Dataset entries:
[Start of Attachment]

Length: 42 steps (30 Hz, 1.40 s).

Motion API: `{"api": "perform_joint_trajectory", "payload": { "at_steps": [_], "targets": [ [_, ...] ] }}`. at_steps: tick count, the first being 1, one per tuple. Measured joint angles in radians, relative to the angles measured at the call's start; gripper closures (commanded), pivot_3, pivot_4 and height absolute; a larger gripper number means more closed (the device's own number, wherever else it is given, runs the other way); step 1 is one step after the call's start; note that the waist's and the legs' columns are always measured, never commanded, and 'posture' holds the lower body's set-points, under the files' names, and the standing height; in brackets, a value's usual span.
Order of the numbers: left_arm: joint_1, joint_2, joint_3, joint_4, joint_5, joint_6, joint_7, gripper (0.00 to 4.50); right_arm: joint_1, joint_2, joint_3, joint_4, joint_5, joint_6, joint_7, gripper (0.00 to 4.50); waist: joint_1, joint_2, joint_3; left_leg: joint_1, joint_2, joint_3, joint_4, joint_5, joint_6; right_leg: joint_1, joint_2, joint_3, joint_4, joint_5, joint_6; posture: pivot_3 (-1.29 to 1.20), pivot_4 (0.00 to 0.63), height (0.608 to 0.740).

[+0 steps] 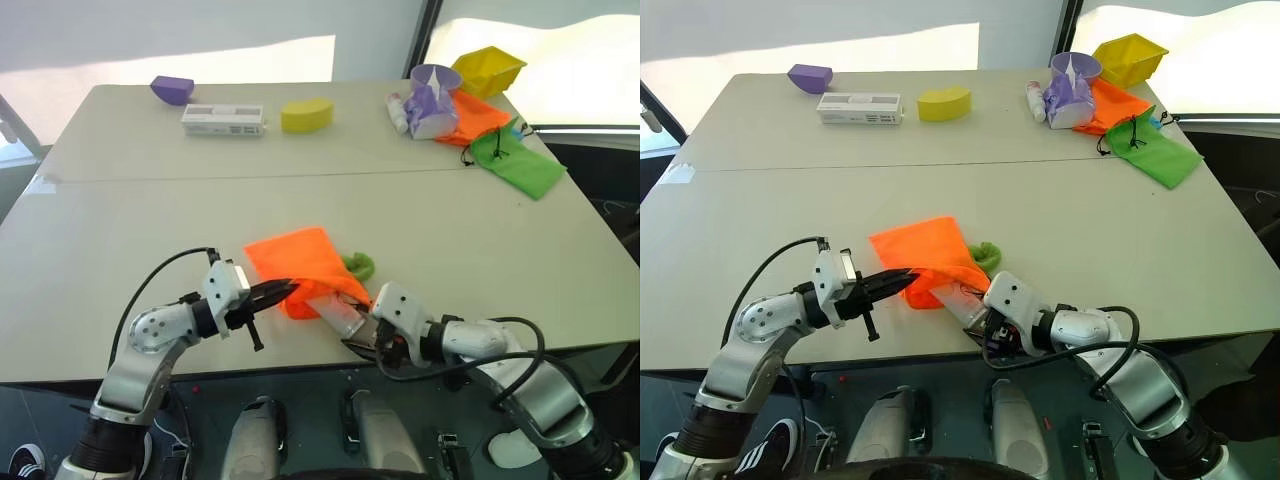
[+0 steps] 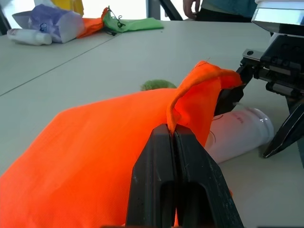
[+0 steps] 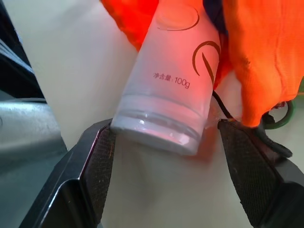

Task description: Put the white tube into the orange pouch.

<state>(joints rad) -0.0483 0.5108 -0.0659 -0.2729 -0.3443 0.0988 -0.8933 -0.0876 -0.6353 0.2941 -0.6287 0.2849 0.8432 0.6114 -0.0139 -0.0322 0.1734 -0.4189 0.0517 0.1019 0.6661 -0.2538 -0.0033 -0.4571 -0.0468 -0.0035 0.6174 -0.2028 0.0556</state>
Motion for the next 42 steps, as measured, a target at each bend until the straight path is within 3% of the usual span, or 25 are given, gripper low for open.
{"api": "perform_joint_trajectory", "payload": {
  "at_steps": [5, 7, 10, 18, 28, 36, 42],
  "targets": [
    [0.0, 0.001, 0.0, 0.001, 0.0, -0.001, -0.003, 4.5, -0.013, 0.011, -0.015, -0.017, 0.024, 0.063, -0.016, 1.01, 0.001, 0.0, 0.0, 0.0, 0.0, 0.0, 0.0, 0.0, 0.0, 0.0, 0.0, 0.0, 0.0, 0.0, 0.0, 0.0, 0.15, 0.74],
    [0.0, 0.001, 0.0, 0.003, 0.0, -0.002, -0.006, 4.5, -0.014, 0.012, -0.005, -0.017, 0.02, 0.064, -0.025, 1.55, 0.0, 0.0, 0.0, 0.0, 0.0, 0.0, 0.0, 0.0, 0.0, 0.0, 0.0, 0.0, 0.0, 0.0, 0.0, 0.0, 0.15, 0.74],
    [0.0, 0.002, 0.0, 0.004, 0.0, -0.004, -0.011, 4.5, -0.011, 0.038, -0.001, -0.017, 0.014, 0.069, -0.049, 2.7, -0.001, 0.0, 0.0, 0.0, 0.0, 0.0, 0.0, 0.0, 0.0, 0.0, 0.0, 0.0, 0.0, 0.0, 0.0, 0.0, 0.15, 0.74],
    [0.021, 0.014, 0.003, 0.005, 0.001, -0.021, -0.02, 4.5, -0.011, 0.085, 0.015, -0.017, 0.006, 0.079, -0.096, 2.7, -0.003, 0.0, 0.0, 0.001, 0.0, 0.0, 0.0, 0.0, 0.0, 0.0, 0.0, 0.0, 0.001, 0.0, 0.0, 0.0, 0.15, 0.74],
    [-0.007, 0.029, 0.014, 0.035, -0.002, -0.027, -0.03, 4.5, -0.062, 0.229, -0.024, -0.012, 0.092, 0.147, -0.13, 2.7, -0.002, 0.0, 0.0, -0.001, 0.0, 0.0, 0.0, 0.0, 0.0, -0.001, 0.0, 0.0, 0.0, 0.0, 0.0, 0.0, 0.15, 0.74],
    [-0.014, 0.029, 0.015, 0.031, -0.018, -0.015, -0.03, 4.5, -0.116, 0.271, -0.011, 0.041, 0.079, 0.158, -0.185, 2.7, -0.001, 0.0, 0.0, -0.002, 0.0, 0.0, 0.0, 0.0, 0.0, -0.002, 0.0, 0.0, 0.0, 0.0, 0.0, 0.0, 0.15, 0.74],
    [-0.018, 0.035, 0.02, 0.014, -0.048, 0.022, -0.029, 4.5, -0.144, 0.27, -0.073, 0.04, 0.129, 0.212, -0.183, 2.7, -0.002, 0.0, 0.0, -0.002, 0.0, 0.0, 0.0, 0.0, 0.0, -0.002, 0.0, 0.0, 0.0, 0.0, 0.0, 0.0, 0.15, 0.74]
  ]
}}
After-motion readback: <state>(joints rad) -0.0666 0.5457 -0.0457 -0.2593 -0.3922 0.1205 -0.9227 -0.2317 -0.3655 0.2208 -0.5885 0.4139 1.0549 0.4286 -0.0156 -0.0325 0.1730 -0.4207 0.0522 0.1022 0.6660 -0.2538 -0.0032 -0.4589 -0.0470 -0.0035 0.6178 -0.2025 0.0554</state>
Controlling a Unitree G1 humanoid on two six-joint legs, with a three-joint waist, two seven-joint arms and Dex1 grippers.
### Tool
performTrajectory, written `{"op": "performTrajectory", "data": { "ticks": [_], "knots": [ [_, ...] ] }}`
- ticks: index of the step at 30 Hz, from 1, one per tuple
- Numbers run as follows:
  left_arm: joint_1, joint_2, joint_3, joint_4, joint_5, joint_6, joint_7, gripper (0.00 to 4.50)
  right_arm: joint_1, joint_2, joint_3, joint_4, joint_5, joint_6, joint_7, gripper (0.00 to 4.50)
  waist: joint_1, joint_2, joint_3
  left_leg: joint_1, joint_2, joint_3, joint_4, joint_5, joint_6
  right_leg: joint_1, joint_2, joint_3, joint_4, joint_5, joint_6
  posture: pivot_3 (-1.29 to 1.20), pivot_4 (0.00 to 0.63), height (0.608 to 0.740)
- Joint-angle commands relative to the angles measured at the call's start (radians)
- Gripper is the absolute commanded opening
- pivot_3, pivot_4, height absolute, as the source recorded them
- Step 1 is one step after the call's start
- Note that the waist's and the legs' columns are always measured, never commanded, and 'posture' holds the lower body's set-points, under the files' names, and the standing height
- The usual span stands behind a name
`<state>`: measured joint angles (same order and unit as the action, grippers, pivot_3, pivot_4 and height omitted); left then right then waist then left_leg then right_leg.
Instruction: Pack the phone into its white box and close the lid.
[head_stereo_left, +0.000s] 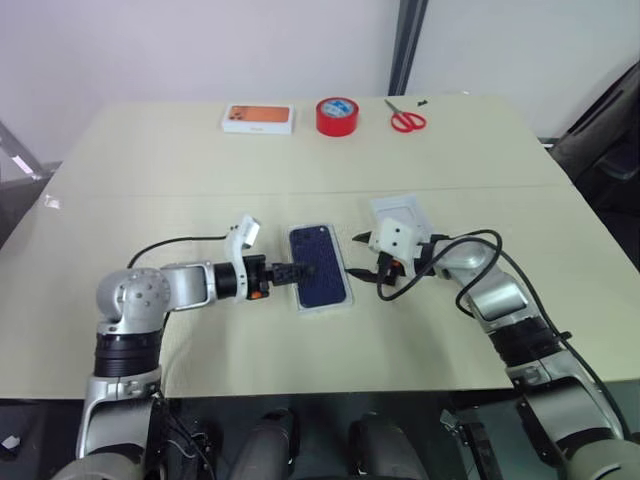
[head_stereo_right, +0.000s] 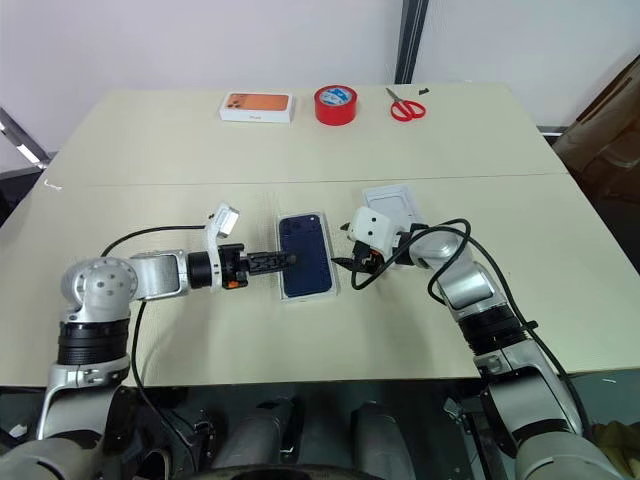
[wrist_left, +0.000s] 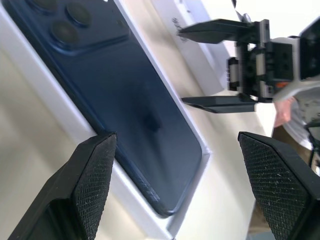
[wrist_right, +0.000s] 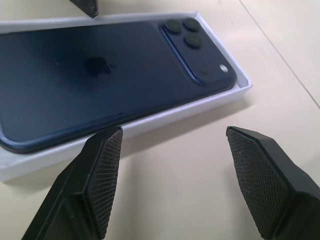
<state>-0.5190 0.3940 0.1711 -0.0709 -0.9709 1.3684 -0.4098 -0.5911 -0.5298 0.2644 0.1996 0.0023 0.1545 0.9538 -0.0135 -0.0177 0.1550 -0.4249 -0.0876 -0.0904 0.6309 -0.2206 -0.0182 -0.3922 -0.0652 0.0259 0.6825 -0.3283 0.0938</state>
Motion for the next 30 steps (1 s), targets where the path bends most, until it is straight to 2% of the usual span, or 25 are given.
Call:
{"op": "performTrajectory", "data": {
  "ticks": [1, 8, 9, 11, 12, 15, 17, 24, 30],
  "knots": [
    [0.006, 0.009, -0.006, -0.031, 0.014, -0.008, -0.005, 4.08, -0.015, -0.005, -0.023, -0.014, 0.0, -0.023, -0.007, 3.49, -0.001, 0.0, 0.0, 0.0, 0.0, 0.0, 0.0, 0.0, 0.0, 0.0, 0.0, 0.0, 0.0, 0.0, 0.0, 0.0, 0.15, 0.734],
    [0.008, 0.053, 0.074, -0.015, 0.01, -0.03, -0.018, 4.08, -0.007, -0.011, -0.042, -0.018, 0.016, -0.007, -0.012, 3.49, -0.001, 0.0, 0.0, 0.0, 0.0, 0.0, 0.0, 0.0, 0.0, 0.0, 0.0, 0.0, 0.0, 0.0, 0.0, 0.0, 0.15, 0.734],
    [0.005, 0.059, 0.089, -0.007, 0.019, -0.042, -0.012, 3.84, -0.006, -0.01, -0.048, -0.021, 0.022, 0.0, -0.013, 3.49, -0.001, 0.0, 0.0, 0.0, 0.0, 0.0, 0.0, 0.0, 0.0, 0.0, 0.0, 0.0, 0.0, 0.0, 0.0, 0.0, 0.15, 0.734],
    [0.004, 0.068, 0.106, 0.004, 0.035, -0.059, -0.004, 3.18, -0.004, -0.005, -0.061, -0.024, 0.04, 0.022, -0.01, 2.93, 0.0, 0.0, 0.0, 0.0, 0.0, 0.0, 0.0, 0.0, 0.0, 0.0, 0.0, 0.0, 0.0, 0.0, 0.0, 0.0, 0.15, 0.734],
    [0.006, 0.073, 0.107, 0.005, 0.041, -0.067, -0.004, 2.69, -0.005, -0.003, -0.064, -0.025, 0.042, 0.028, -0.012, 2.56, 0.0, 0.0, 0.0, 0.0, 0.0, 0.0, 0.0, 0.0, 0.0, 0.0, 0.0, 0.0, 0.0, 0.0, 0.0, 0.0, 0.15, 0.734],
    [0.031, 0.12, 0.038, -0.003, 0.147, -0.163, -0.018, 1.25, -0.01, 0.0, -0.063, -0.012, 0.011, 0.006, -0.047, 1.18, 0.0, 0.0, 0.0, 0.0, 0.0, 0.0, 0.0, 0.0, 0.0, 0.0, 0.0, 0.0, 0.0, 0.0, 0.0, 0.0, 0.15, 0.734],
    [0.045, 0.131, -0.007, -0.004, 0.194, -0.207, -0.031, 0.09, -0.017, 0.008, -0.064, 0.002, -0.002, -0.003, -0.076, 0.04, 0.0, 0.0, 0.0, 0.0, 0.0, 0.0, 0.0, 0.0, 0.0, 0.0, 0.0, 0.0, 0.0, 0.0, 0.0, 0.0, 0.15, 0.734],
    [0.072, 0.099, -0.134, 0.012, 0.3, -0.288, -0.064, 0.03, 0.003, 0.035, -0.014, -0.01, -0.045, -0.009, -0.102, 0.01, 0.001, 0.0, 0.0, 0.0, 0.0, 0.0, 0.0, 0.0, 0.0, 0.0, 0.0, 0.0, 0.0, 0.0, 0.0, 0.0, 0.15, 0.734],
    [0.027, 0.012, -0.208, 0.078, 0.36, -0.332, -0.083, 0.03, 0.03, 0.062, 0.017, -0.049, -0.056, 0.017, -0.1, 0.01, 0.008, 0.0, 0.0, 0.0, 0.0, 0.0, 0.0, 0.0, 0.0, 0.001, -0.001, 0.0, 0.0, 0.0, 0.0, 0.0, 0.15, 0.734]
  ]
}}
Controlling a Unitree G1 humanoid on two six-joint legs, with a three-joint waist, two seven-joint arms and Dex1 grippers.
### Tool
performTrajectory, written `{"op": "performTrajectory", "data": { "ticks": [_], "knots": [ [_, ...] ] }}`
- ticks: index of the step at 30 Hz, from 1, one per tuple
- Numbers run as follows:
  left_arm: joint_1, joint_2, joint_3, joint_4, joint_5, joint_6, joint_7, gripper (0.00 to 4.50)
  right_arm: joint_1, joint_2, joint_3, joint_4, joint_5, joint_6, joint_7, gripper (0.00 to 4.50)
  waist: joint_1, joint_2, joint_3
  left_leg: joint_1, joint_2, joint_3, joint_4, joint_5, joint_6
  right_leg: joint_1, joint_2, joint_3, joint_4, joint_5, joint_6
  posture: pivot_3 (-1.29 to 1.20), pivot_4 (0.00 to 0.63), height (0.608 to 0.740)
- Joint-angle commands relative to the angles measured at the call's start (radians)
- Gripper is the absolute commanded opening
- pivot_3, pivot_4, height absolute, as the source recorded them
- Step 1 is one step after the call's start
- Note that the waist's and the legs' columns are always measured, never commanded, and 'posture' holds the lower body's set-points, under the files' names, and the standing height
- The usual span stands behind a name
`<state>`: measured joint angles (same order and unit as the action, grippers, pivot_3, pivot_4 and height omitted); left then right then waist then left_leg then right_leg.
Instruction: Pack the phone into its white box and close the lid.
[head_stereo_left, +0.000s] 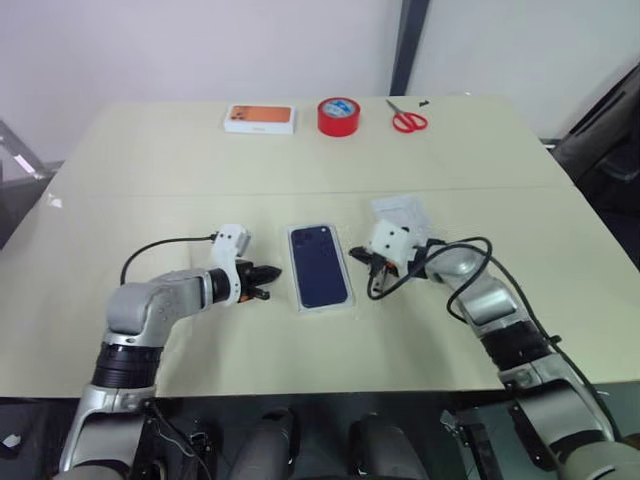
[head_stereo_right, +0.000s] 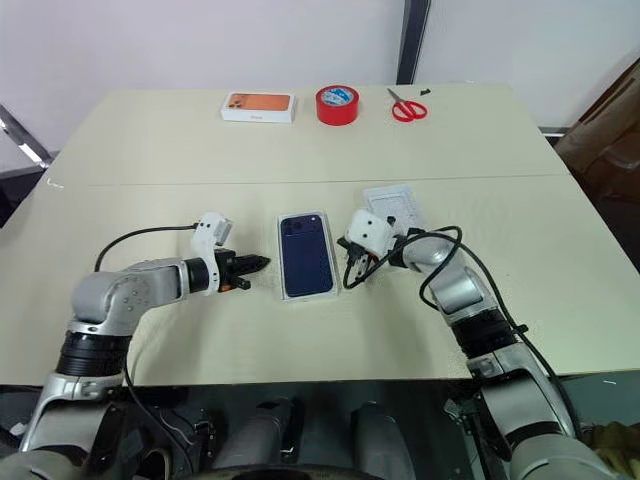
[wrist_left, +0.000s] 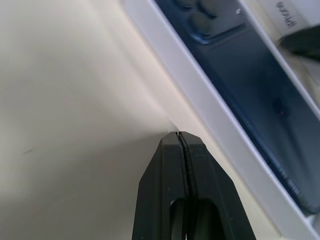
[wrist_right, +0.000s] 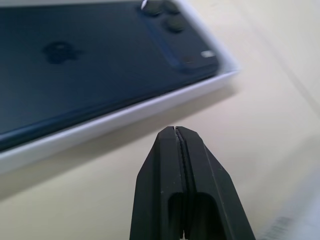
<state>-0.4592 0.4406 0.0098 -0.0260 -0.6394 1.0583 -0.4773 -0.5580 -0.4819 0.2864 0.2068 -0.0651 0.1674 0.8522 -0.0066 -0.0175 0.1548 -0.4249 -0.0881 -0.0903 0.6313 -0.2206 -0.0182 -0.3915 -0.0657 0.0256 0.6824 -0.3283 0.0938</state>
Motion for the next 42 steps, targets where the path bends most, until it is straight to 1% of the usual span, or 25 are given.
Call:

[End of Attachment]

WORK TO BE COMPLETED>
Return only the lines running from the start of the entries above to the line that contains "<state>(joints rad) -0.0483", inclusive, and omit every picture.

EXERCISE RESULT>
Length: 42 steps (30 Hz, 1.40 s).

Motion API: `{"api": "perform_joint_trajectory", "payload": { "at_steps": [_], "targets": [ [_, ...] ] }}`. at_steps: tick count, the first being 1, one per tuple. Measured joint angles in radians, relative to the angles measured at the call's start; gripper closures (commanded), pivot_3, pivot_4 and height absolute; a larger gripper number means more closed (the device's own number, wherever else it is given, runs the other way); step 1 is one step after the call's start; note that the waist's and the legs' columns are always measured, never commanded, and 'posture' holds the lower body's set-points, under the files' names, and the standing height; in brackets, a value's usual span.
Order of the numbers: left_arm: joint_1, joint_2, joint_3, joint_4, joint_5, joint_6, joint_7, gripper (0.00 to 4.50); right_arm: joint_1, joint_2, joint_3, joint_4, joint_5, joint_6, joint_7, gripper (0.00 to 4.50); waist: joint_1, joint_2, joint_3; left_leg: joint_1, joint_2, joint_3, joint_4, joint_5, joint_6; right_leg: joint_1, joint_2, joint_3, joint_4, joint_5, joint_6; posture: pivot_3 (-1.29 to 1.20), pivot_4 (0.00 to 0.63), height (0.608 to 0.740).

[+0 steps] 
[+0 steps] 
[+0 steps] 

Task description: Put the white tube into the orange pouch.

<state>(joints rad) -0.0483 0.5108 -0.0659 -0.2729 -0.3443 0.0988 -0.8933 -0.0876 -0.6353 0.2941 -0.6287 0.2849 0.8432 0.6114 -0.0139 -0.0322 0.1734 -0.4189 0.0517 0.1019 0.6661 -0.2538 -0.0033 -0.4571 -0.0468 -0.0035 0.6174 -0.2028 0.0556</state>

Nothing else belongs to this answer.